Palyatif bakım uzmanları, duygusal destek sağlamak, bilgi paylaşmak ve hastaları ve vekil karar vericileri hasta değerleri ve bakım hedefleri tartışmalarına dahil etmek için eğitilir.
Yazarlara göre, yoğun bakım ünitesinde prognoz ve bakım hedefleriyle ilgili iletişimi iyileştirmeye yönelik klinik müdahalelerin klinik deneyleri karışık sonuçlar göstermiştir ve hiçbiri kronik kritik hastalığı olan yüksek riskli popülasyona odaklanmamıştır.
Bu boşluğu gidermek için, University of North Carolina School of Medicine'den Shannon S. Carson, MD, Chapel Hill, NC, Judith E. Nelson, MD, JD, Memorial Sloan Kettering Kanser Merkezi, New York ve meslektaşları çok merkezli, randomize bir klinik çalışma.
Amaç, palyatif bakım uzmanlarının önderliğinde kronik kritik hastalığı olan hastaların ailelerine yönelik bilgilendirme ve duygusal destek toplantılarının aile ve hasta merkezli sonuçlara etkisini belirlemekti.
Araştırmacılar, karar verme dönemlerinde daha yoğun bilgi ve duygusal desteğin, yoğun bakım ekipleri tarafından sağlanan rutin bilgi ve destek paylaşımına kıyasla kronik kritik hastalığı olan hastaların ailelerinde anksiyete ve depresyon semptomlarını azaltacağını varsaydılar.

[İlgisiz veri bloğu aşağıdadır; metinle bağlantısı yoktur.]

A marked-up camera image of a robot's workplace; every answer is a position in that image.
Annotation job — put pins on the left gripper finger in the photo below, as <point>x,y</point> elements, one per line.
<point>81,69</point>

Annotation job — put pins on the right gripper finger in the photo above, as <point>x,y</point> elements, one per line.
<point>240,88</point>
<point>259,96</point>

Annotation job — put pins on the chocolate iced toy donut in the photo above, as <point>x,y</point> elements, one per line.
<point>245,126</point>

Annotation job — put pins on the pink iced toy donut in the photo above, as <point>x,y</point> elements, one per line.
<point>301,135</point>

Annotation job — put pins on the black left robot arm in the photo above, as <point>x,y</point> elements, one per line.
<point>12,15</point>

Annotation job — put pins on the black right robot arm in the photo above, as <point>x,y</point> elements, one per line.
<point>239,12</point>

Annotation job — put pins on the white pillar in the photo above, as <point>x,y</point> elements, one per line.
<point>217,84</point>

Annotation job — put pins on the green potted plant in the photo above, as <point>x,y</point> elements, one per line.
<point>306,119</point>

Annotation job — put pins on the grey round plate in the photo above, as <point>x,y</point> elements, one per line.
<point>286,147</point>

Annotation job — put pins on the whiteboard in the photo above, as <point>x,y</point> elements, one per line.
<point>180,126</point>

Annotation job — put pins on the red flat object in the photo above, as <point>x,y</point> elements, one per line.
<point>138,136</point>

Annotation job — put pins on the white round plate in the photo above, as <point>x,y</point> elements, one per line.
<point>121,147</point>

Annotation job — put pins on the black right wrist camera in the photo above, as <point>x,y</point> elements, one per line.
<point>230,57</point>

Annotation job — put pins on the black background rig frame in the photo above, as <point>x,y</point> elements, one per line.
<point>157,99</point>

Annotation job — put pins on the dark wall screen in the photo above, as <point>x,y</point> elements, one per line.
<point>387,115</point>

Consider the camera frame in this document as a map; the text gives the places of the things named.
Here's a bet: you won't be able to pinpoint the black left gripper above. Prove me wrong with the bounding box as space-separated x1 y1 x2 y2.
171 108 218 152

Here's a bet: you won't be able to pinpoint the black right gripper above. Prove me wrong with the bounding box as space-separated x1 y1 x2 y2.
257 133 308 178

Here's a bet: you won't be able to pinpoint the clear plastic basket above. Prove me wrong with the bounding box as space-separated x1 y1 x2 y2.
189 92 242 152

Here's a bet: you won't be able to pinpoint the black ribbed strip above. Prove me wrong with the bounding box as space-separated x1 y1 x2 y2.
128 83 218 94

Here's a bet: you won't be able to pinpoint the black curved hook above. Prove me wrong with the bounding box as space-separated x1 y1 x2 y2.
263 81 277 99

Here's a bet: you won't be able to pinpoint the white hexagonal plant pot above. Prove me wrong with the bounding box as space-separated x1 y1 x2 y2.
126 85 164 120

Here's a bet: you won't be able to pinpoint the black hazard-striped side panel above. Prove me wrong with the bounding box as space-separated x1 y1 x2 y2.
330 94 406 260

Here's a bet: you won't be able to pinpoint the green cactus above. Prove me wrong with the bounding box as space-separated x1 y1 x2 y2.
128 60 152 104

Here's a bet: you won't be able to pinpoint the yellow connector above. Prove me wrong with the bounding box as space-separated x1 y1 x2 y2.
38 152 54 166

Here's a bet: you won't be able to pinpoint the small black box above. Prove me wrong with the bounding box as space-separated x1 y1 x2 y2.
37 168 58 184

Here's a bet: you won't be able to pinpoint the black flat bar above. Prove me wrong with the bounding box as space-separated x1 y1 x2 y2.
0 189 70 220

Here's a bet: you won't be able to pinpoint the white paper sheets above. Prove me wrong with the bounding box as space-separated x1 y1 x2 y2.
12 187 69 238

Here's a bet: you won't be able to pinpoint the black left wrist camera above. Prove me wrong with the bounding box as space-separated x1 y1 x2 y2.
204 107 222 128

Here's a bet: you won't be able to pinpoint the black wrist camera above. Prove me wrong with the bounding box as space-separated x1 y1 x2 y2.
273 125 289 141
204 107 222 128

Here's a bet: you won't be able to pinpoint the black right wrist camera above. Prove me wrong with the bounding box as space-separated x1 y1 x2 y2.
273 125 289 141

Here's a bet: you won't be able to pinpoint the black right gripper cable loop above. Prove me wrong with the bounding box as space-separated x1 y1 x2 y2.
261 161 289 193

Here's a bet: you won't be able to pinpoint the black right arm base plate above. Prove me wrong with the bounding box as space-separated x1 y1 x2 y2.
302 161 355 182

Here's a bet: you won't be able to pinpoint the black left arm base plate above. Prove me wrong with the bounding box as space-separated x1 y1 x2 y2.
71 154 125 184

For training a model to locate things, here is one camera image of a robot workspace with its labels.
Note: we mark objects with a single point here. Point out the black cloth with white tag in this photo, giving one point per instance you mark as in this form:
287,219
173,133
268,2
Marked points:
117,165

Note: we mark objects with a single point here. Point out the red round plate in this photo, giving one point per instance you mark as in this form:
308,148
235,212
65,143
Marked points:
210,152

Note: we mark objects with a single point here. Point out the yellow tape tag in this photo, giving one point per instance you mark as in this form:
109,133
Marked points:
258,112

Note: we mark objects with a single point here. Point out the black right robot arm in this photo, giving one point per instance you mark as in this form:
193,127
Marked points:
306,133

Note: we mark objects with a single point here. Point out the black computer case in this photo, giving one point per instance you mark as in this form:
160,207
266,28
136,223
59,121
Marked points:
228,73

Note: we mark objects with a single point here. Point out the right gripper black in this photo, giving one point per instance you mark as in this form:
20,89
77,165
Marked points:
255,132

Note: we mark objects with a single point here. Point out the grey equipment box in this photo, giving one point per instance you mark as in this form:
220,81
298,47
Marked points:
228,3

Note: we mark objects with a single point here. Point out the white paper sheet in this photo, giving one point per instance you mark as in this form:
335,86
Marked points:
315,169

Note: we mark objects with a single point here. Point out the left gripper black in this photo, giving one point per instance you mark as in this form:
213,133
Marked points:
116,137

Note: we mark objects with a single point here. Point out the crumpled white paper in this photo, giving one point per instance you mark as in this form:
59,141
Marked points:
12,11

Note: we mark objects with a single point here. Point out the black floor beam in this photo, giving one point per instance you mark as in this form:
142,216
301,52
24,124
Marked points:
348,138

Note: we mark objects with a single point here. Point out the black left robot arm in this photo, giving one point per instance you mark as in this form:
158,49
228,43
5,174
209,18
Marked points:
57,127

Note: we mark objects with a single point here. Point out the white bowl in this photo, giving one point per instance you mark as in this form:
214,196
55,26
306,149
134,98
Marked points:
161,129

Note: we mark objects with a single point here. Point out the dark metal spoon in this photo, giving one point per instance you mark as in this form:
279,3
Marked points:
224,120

Çalışmada, araştırmacılar yedi günlük mekanik ventilasyon gerektiren yetişkin hastaları ve ailelerinin vekil karar vericilerini en az iki yapılandırılmış aile toplantısına rastgele atadılar. Toplantılar palyatif bakım uzmanları tarafından yönetildi ve bir bilgilendirme broşürü (müdahale) sağlandı. Bir kontrol grubu bir bilgilendirme broşürü aldı ve YBÜ ekipleri tarafından yürütülen rutin aile toplantılarına katıldı.
Müdahale grubunda 184 aile vekili karar vericisi olan 130 hasta ve kontrol grubunda 181 aile vekili karar vericisi olan 126 hasta ile geniş bir örneklem çalışılmıştır. Çalışma dört tıbbi YBÜ'de yapıldı.
Üç ayda, araştırmacılar müdahale grubundaki vekil karar vericiler ile kontrol grubu arasında anksiyete ve depresyon belirtilerinde önemli bir fark olmadığını keşfettiler.
Ayrıca müdahale grubunda travma sonrası stres bozukluğu belirtileri kontrol grubuna göre daha yüksekti. Hasta tercihlerinin tartışılması açısından gruplar arasında fark yoktu. Müdahaledeki hastalar için ortanca hastane günü sayısı ve kontrol grubu ve 90 günlük sağkalım önemli ölçüde farklı değildi.
Bu fayda eksikliğinin olası açıklamaları, olağan bakım kontrolündeki yüksek iletişim kalitesi algısı, duygusal destek ve aile memnuniyeti ile ilgili olabilir.
Yazarlar, "Birincil ekip tarafından sağlanan bilgi desteği yeterli olduğunda, prognoza daha fazla odaklanmak yardımcı olamayabilir ve eşzamanlı olarak duygusal destek sağlandığında bile sıkıntılı bir aileyi daha da üzebilir" diye yazıyor.
"Alternatif olarak, müdahale, kronik kritik hastalığı olan bir akrabaya sahip olmakla ilişkili yüksek düzeydeki aile stresinin üstesinden gelmek için yetersiz kalmış olabilir."